So, I must have been thrilled when the California Highway Patrol and the California Office of Traffic Safety posted official lane-splitting guidelines, right? Actually, I wasn’t. Not only do the guidelines make it look like the State is encouraging us to lane split – which feels like my elderly aunt giving me love-making advice in a low Barry White voice – it’s redundant information for anybody who has lane-split more than 10 miles, and worst of all, it could open the door to actual legislation regarding the practice.

Motorcycle rider lane splitting without socks

The most reckless thing here is the lack of socks. Dude: Foot fungus. Seriously. Google it. Photo: Wikimedia Commons.

But isn’t that a good thing? Shouldn’t it be regulated? After all, isn’t lane-splitting a gray area? Say “gray area” one more time, and I will cut you. Suppose I happen to be an enthusiastic proponent of picking my nose while driving (which, actually, I kind of am, so we don’t have to suppose). Do I need the government to tell me how deep I can go (One knuckle? Fingertip-deep only?), or how big the boogers need to be to properly flick them? Would I tell people who ask me if I can legally pick my nose in a moving car, “Well…it’s kind of a gray area?”

No, and do you know why? Because this is the United States of America, and if something isn’t expressly prohibited by law, you can do it. There is no “gray area.

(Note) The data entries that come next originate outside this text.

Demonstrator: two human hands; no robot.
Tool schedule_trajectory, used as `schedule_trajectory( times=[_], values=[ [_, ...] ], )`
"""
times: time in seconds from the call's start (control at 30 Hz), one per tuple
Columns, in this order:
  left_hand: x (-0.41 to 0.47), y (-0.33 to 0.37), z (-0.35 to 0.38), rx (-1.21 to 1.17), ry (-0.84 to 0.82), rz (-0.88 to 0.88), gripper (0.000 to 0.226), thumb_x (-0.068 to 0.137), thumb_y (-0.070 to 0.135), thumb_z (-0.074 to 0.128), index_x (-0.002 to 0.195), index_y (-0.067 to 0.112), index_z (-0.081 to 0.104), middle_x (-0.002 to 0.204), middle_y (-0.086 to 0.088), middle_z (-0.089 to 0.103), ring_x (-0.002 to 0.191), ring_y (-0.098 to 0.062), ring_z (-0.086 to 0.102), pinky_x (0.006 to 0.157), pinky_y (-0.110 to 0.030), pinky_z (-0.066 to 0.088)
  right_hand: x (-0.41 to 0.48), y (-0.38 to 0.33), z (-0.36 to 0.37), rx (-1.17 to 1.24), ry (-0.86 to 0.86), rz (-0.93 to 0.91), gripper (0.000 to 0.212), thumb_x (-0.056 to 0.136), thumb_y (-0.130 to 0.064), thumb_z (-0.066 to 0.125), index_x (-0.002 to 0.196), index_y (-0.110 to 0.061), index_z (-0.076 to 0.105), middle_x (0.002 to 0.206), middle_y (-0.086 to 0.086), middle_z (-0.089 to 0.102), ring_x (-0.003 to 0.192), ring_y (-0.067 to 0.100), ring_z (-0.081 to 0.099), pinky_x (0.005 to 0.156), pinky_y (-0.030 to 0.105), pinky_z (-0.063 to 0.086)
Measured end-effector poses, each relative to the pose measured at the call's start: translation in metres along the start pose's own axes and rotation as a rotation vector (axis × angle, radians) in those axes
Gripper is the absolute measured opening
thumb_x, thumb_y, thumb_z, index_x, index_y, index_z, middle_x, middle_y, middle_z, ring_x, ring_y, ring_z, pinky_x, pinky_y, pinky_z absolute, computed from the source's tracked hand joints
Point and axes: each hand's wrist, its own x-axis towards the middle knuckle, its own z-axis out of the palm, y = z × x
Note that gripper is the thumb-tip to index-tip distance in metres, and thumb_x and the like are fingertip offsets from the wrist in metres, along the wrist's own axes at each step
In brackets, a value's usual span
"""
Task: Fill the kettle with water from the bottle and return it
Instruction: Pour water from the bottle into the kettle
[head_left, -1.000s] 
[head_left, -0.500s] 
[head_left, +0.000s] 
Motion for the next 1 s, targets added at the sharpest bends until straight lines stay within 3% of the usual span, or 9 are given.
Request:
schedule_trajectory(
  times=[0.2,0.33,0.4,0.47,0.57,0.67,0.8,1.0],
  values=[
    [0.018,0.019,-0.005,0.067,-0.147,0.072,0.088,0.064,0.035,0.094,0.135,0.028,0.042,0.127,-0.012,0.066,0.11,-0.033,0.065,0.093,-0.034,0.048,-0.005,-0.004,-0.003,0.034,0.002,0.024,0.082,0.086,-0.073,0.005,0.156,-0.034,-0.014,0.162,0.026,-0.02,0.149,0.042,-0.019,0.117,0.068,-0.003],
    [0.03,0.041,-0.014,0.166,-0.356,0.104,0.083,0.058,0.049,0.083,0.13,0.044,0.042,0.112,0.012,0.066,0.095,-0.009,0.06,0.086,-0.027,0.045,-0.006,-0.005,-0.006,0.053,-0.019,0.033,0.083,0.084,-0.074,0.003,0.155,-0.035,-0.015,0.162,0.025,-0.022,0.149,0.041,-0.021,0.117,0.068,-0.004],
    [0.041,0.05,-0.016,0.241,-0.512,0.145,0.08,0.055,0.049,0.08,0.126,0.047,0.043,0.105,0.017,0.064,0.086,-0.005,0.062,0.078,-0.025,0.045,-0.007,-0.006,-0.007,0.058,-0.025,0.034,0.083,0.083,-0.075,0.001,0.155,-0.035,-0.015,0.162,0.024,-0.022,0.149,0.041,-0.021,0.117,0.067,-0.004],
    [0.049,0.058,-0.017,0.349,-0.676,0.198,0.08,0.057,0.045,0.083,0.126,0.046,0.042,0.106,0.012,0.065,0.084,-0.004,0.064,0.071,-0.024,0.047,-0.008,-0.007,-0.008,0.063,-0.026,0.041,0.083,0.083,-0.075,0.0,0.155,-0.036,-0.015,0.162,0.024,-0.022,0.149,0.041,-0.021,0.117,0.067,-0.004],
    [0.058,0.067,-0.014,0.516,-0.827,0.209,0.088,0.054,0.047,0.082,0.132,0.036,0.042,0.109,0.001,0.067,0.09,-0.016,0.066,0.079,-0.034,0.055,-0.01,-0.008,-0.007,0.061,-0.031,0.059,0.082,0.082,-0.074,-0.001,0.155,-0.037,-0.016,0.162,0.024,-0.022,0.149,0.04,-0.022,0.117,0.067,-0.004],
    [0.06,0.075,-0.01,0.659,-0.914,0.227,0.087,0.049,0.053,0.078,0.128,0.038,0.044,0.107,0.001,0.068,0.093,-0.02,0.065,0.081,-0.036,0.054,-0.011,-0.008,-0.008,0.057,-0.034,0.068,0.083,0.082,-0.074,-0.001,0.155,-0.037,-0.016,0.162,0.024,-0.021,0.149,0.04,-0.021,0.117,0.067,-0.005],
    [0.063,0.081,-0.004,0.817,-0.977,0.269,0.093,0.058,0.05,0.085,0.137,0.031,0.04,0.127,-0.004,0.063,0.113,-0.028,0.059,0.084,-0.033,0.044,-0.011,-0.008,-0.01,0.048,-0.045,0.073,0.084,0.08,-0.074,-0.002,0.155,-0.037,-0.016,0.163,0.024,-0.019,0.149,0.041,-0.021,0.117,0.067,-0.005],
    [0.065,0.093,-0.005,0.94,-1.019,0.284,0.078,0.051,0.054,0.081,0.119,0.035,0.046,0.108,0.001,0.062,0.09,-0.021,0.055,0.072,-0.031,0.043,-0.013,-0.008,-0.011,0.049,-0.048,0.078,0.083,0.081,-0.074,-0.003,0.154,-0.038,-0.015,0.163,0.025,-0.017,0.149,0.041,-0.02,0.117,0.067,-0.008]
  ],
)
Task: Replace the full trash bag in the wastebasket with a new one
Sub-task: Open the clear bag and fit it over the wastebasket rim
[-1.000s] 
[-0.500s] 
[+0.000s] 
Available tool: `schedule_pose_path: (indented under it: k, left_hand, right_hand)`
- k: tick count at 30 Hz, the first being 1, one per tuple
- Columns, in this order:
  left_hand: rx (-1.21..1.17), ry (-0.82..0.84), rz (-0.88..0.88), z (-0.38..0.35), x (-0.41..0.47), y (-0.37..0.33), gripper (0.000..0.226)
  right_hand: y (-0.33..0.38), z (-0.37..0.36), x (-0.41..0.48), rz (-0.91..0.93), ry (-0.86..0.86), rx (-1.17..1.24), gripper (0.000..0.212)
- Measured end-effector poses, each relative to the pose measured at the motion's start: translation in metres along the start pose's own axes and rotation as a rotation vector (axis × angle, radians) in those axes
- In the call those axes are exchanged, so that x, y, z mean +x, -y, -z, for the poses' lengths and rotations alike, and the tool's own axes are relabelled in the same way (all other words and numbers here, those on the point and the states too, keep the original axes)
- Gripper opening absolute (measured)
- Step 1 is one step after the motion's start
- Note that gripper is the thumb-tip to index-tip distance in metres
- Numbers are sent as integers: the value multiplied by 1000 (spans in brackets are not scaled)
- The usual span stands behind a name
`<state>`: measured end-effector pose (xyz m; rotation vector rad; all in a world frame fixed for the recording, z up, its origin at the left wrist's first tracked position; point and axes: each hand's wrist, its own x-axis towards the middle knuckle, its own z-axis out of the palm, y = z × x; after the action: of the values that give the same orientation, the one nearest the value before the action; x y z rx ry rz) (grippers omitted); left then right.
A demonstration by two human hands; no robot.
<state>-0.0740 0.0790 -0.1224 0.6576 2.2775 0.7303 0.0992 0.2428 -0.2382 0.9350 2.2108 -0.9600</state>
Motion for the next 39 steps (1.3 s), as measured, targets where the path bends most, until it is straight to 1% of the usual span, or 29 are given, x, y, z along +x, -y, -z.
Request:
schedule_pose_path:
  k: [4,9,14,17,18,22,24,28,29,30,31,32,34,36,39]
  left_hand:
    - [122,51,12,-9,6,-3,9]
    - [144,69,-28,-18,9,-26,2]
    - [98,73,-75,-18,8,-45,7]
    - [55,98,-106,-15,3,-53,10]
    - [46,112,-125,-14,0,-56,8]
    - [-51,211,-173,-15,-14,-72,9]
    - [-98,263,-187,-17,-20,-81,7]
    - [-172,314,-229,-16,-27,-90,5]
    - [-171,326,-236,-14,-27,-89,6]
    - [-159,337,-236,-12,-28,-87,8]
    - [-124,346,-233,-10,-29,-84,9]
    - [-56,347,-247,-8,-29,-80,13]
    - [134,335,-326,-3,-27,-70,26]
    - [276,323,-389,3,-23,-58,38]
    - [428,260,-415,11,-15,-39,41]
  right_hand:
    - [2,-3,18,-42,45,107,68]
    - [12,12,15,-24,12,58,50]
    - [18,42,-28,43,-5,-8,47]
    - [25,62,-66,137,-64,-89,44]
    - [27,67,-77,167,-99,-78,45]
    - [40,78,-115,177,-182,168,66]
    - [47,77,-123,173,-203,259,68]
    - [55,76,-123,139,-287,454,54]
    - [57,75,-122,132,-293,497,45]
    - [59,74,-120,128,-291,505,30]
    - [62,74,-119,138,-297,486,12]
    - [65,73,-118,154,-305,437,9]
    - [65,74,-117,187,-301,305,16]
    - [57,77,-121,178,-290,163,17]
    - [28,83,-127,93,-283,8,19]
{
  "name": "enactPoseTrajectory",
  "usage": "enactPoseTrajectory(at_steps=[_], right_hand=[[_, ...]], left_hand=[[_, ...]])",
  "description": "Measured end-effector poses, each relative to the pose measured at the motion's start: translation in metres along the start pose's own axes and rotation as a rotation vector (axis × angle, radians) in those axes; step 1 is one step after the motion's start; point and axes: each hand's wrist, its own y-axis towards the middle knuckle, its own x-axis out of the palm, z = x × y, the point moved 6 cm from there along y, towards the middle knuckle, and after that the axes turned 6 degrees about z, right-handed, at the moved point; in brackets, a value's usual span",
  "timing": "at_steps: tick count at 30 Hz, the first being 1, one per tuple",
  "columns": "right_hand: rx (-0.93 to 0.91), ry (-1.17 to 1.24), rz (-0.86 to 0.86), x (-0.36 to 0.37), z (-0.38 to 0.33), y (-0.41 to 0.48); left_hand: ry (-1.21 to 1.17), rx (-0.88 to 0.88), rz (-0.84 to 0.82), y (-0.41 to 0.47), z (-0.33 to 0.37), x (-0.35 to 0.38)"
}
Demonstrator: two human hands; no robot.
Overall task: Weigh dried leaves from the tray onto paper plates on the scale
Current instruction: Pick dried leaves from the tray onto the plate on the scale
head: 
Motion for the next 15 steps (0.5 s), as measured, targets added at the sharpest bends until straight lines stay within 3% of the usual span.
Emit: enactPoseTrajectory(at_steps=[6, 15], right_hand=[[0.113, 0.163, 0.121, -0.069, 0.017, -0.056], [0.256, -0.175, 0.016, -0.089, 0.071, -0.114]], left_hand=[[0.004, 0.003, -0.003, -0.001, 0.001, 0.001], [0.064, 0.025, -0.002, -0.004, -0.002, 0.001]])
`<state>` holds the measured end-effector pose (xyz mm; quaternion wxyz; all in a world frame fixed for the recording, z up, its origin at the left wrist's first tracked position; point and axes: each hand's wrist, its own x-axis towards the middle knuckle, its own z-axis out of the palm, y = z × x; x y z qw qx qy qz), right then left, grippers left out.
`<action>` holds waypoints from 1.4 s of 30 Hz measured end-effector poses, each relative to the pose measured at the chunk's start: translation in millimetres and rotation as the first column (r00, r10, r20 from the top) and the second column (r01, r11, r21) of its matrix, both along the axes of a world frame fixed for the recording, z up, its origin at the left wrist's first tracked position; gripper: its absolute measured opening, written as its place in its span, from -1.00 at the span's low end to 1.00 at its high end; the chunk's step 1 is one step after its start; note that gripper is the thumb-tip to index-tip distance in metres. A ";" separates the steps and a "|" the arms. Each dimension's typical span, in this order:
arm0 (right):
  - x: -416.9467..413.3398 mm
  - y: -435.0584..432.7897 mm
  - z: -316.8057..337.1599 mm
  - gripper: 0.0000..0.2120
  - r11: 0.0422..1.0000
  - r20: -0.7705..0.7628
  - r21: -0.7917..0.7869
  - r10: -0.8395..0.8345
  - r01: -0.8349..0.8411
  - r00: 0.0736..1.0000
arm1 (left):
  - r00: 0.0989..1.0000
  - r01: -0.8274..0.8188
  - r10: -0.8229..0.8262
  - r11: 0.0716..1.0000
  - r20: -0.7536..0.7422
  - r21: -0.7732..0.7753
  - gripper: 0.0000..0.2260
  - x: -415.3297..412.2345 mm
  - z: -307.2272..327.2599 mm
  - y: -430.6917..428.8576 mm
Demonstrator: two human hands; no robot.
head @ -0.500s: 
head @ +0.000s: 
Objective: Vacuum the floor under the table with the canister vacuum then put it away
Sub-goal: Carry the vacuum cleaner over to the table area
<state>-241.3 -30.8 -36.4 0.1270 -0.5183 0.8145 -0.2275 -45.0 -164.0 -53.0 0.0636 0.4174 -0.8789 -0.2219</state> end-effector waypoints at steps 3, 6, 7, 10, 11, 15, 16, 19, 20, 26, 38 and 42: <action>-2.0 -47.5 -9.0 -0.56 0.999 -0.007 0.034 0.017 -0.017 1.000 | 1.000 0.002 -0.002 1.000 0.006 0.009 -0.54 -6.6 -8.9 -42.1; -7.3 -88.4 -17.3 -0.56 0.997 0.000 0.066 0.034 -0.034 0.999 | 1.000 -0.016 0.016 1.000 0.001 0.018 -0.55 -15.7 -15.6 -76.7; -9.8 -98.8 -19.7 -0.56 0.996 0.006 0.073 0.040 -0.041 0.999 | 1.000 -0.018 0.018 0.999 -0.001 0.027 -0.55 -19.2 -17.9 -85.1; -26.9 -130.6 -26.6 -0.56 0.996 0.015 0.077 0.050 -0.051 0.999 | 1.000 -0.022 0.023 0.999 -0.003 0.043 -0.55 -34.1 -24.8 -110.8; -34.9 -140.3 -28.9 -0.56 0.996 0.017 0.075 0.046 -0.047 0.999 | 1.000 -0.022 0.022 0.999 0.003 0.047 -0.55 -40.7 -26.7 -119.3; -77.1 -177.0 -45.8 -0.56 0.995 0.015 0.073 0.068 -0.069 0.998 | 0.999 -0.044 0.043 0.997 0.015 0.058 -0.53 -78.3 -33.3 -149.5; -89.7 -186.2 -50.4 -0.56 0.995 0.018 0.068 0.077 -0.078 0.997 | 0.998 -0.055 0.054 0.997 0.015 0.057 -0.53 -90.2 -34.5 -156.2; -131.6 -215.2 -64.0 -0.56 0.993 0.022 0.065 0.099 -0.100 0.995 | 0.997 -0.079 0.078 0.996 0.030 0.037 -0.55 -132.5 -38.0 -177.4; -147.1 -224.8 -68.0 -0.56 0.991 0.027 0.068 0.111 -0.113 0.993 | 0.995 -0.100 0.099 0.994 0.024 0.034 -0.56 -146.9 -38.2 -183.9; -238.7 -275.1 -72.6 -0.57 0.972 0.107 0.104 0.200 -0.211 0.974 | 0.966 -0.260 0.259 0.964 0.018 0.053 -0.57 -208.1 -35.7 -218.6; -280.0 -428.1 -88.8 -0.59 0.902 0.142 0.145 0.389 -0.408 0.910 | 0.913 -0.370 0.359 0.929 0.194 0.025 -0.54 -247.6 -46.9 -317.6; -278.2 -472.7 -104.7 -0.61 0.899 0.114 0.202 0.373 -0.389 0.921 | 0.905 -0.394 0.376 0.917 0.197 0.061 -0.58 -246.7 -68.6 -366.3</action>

Like mining your schnoz, lane splitting in California is 100 percent legal, as legal as cuddling a puppy or pleasuring oneself with a blueberry pie while watching “2 Broke Girls” (Caution: Pie filling may be hot).

Driver Attitudes about lane-splitting

It’s the same with lane-splitting. Nobody is going to credibly state that riding through stopped or slow-moving traffic at a 10 or 15 mph speed differential is unsafe or reckless. Anybody who has lane-split on a motorcycle knows it’s no more dangerous than just following cars and trucks in stop-and-go traffic. That’s why in California, hardly the state with the most sensible regulation, there is no law against travelling between lanes of cars. Because we don’t need one.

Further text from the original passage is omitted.